A l’ombre des jeunes filles en fleurs
Christy Titus, entre cérémonial et jeu, gravité et innocence, trouble et pureté invente des présences intempestives. S’inscrivent parfois sur le dessins des mots collés ou scotchés sans que l’on sache où est la clé de l’histoire : est-ce dans les inserts ou dans le dessin sur les papiers fragiles aux couleurs passées ? L’univers est insidieusement et volontairement transformé en présences énigmatiques et dans un érotisme larvé.
L’artiste évoque-t-elle la confusion des sentiments ou des corps ? La lumière comme l’ombre joue sur eux en provoquant des visions énigmatique afin de traduite la levée de certains interdits selon une théâtralité programmée voire des jeux plus ou moins dangereux.
La mutation des adolescentes en femmes est émise avec discrétion et poésie dégagées de toute obscénité. L’œuvre est un chant de la féminité. L’identité demeure sous forme dubitative : dire, voir, croire, exister sont entraînés vers une forme non de dissolution mais de valse. Indifférent à la narrativité psychologique, l’artiste défait la présence ou la met en floculation et en hybridation tant par les femmes présentées que par une mise en forme plus ou moins allégorique.
La vie danse par la bouillie des corps rayonnants en un hymne à l’expansion d’un épanouissement. Les couleurs pâles accordent à l’âme un passage obligé pour rebondir afin de ne plus souffrir du réel en tant que réalité manquée lorsque le corps est séparé de lui-même. Jaillit un rapport dynamique : il devient le moteur de l’œuvre comme de l’existence.

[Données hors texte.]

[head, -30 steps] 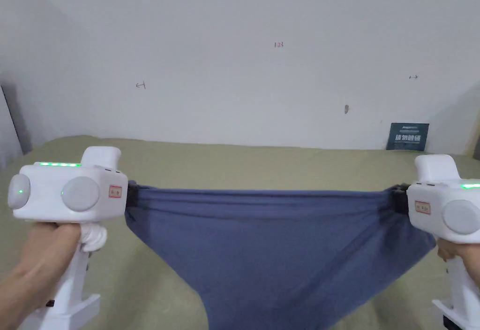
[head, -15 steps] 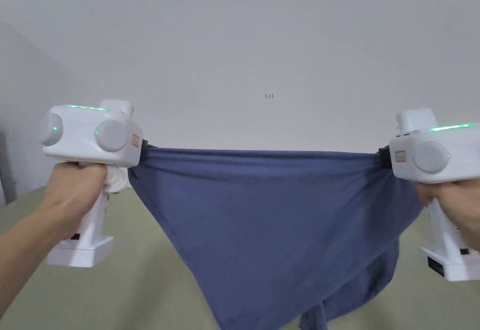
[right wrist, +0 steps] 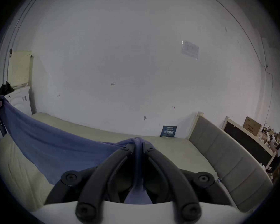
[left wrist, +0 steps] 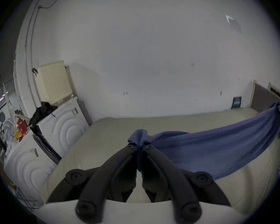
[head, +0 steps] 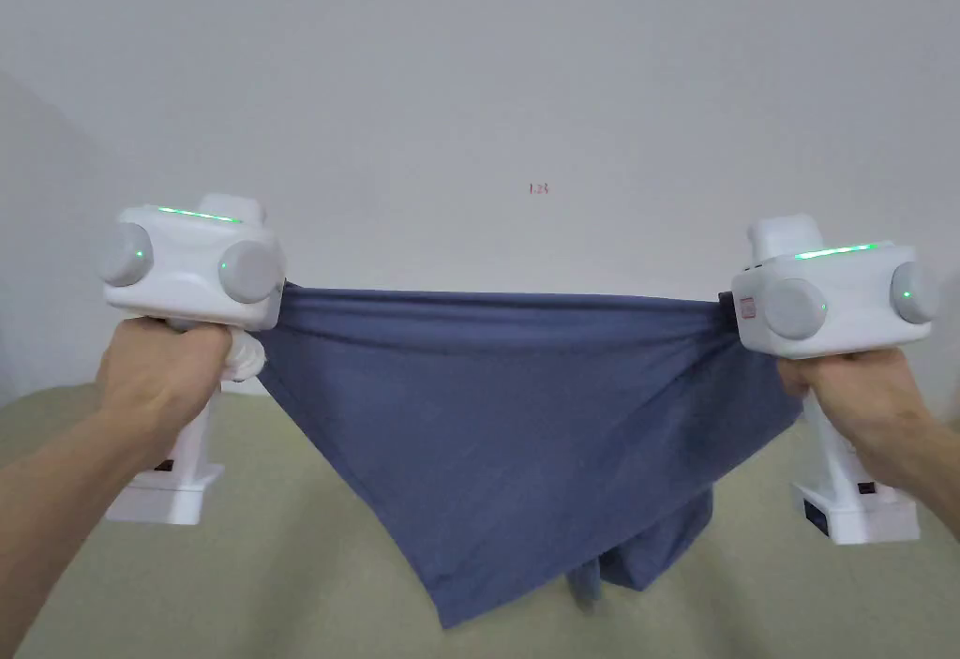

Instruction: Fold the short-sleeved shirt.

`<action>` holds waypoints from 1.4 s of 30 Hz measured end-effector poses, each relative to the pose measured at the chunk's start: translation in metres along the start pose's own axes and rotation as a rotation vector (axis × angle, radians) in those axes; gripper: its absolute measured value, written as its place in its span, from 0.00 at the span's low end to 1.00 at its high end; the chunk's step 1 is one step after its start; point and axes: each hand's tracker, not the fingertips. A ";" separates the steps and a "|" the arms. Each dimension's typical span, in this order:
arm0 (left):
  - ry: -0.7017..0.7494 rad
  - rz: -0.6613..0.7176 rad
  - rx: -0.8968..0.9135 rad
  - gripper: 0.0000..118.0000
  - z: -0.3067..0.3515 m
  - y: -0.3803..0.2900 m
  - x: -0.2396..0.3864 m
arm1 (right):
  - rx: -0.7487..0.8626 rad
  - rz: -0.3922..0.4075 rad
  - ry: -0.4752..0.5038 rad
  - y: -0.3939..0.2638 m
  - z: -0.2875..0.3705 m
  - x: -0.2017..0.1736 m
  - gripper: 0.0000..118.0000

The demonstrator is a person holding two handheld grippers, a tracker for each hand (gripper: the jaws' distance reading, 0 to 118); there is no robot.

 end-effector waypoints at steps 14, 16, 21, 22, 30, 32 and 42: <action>-0.123 -0.059 -0.283 0.04 -0.027 -0.240 0.028 | -0.261 0.011 0.086 -0.251 0.011 -0.031 0.10; -0.159 -0.056 -0.305 0.04 -0.007 -0.256 0.024 | -0.295 0.069 0.110 -0.267 0.035 -0.028 0.10; -0.188 -0.058 -0.334 0.04 0.046 -0.284 0.002 | -0.290 0.064 0.120 -0.303 0.107 -0.015 0.10; -0.192 -0.064 -0.338 0.04 0.059 -0.292 -0.005 | -0.294 0.059 0.124 -0.311 0.123 -0.011 0.10; -0.253 -0.011 -0.415 0.04 0.149 -0.366 -0.041 | -0.384 -0.022 0.156 -0.371 0.224 0.002 0.10; -0.257 0.013 -0.438 0.04 0.154 -0.384 -0.047 | -0.394 -0.015 0.150 -0.384 0.238 -0.001 0.10; -0.283 0.074 -0.488 1.00 0.142 -0.412 -0.057 | -0.419 -0.055 0.127 -0.396 0.235 -0.006 0.98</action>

La jeune artiste américaine, installée à Paris depuis un peu plus d’un an, propose donc un univers particulier : si la ligne conductrice de l’exposition retrace ses rituels quotidiens de méditation qui lui permettent d’inscrire « un effet mnémonique », l’œuvre présentée transcende cette donnée initiale. Il est temps de pénétrer des domaines secrets où le corps devient mèche délicate au milieu d’ éléments premiers. Rien ne manque mais tout est sinon absence du moins suggestion.
Le corps - se sentant s’effriter de délices - rampe, émerge subtilement. Il jaillit, disparaît jusqu’à l’épuisement : ni le possible, ni l’impossible ne sont encore des garde-fous. Tout est instauré en ébullition. S’éprouve le creux où tout commence en une clarté qui égare mais où l’ombre réduit les mots au silence.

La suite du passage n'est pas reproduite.